For purposes of determining whether the agency can deem J2~ to be the number holder’s
child under section 216(h)(3)(C)(ii) of the Act, we believe that the agency may reasonably
conclude that there is satisfactory evidence of a biological relationship between
the number holder and J2~.
If the agency determines there is also sufficient evidence that the number holder
was either living with or contributing to J2~’s support at the time he died, in accordance
with the agency’s POMS instructions regarding the effective date of parent-child relationships
based on section 216(h)(3), we believe that the agency may determine that the effective
date of the relationship is the date of the statements of January XX, 2020, which
together with the paternal grandparent DNA report dated July XX, 2019, provide satisfactory
evidence of the biological relationship. See POMS GN 00306.100(E)(2), GN 00306.125(C).
[1]We considered your first question regarding J2~’s child status upon application of
section 216(h)(2)(A) of the Act and Louisiana intestate succession law. See 42 U.S.C. § 416(h)(2)(A); 20 C.F.R. § 404.355(a)(1), (b); La. Civ. Code Ann. arts.
178, 179, 880, 882, 888, 1096, 3506(8). If a child initiates a court action to establish
paternity (filiation) after the alleged father’s death, the child must prove paternity
by clear and convincing evidence. La. Civ. Code Ann. art. 197; Sudwischer v. Estate of
Hoffpauir, 705 So. 2d 724, 731 (La. 1997). Although alone insufficient to prove paternity,
Louisiana case law states that genetic scientific testing provides persuasive and
objective evidence that can help establish paternity. See LeBlanc v.
LeBlanc, 497 So. 2d 1361, 1364 (La. 1986); State v.
Gibson, 768 So.2d 714, 719 (La. Ct. App. 2000). Genetic testing on a deceased father’s relatives
may be permissible in determining paternity posthumously. Sudwischer, 705 So. 2d at 731. We believe a Louisiana court would find that the paternal grandparent
DNA report showing 99% relatedness between J2~ and the number holder’s mother does
not create a rebuttable presumption of paternity because it does not show a 99.9%
probability that the number holder is J2~’s father. See La. Rev. Stat. Ann. § 9:397.3(B)(2)(b). We believe that a Louisiana court would also
find the paternal grandparent DNA report is inadmissible because it does not include
complete chain of custody information, the qualifications and contact information
of the expert who supervised the tests, or how and where the samples were obtained.
See id. at § 9:397.3(A)(1). We also believe that a Louisiana court would find the remaining
evidence (in the form of statements) does not constitute clear and convincing evidence
that the number holder is J2~’s father. See Ladmirault v. Succession of Humphrey, 206 So. 3d 987, 989-990 (La. Ct. App. 2016); Hines v. Williams, 567 So. 2d 1139, 1142 (La. Ct. App. 1990). Thus, we believe a Louisiana court would
find that J2~ has not proven filiation with the number holder, and consequently, he
has not proven a right to inherit from the number holder under Louisiana intestate
succession law. As such, we believe the agency may find that J2~ is not the number
holder’s child under section 216(h)(2)(A) of the Act.

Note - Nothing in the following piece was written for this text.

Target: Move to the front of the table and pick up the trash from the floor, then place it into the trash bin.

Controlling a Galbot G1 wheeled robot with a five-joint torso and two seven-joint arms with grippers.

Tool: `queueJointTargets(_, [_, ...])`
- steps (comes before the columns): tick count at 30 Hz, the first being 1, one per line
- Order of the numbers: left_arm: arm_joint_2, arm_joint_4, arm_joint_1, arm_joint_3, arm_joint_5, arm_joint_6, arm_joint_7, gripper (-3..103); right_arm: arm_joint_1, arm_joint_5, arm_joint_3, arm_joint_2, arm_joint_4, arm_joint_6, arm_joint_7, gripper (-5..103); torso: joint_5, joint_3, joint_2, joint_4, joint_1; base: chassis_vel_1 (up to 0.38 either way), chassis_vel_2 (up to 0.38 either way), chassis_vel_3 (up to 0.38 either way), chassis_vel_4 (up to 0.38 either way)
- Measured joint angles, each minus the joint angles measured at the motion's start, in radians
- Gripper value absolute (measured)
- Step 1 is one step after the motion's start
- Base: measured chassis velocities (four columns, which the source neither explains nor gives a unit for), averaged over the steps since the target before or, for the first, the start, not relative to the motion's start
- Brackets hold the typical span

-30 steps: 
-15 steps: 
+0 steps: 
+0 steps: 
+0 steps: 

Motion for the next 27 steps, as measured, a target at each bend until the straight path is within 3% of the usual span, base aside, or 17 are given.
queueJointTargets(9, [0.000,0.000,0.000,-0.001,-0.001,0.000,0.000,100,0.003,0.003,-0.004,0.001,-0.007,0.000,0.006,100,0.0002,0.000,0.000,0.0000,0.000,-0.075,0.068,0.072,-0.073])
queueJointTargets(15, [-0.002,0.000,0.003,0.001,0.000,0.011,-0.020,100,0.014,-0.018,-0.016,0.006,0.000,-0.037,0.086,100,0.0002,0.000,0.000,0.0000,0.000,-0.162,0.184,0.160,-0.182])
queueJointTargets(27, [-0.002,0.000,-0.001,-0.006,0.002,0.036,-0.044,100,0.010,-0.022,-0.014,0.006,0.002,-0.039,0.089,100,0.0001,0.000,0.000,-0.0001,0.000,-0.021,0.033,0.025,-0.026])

[2]To satisfy section 216(h)(3)(C)(ii), in addition to proving the biological relationship,
the claimant must provide evidence that the insured individual was either living with
the claimant or contributing to the claimant’s support at the time of the insured’s
death. See 42 U.S.C. § 416(h)(3)(C)(ii); 20 C.F.R. §§ 404.355(b)(4), 404.366; POMS GN 00306.125(A). We note that in the Form SSA-783, K~ reported that J2~ lived with more than one
parent prior to the number holder’s death. She also indicated that the number holder
was J2~’s sole financial supporter. She reported that the number holder was contributing
$500.00 per week toward J2~’s support after he was born and a total of $3,000.00 before
the number holder died (and that she was contributing $0.00 to J2~’s support). In
the Form SSA-795, S~ also reported that the number holder lived with J2~ before he
died. In the Form SSA-2519, J3~ reported that the number holder was making regular
and substantial contributions to the child’s support at the time he died, and that
he provided for the child’s needs. Consistent with your request, the focus of our
legal opinion, however, is only upon whether there is satisfactory evidence of the
biological relationship for purposes of section 216(h)(3)(C)(ii) of the Act.

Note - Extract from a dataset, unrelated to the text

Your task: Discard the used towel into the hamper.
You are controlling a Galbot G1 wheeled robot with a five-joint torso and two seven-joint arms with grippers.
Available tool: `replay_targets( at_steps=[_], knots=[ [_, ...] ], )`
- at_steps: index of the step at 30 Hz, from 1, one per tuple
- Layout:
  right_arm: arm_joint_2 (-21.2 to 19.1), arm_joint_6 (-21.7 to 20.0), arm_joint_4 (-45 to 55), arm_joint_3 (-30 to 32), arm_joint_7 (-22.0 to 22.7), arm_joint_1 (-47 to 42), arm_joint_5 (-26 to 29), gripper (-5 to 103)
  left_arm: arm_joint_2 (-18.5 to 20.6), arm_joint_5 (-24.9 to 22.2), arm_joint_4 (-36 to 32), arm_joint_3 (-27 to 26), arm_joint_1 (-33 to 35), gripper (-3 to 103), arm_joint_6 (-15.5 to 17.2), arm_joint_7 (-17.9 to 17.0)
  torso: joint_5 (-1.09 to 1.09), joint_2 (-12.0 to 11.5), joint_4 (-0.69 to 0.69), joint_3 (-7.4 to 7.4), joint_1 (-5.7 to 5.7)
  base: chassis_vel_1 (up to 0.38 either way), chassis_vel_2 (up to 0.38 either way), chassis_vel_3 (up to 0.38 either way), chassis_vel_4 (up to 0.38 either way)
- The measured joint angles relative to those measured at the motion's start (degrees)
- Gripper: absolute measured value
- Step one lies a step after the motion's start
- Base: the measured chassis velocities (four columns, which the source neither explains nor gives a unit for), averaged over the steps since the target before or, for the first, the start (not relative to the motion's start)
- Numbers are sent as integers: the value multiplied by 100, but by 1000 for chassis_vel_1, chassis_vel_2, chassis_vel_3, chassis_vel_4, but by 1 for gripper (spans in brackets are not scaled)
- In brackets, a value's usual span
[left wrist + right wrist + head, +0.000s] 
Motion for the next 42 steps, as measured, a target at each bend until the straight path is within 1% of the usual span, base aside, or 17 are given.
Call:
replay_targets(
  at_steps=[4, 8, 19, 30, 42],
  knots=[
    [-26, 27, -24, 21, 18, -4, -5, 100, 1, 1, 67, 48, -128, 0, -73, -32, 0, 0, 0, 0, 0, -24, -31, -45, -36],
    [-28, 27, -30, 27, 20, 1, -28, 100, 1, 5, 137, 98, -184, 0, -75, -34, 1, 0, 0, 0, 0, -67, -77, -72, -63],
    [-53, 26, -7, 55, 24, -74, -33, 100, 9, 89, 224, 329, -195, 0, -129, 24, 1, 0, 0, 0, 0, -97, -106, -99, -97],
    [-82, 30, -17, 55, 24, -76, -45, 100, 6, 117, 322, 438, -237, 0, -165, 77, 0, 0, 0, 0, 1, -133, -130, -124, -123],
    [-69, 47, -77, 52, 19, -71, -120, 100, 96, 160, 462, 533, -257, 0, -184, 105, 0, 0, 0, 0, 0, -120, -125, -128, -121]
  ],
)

[3]We do not have a copy of J2~’s birth certificate, and K~ did not mention whether it
lists the number holder as J2~’s father.
[4] You advised that the protective filing date for this claim was August XX, 2019.
[5] We are unaware of J3~’s relationship with the number holder or J2~ as he does not
identify his relationship with either on this form.
[6] In addition to meeting the definition of “child” under section 216 of the Act, a
claimant must show that he or she “was dependent upon” the insured individual “at
the time of [the insured individual’s] death” in order to be eligible for benefits.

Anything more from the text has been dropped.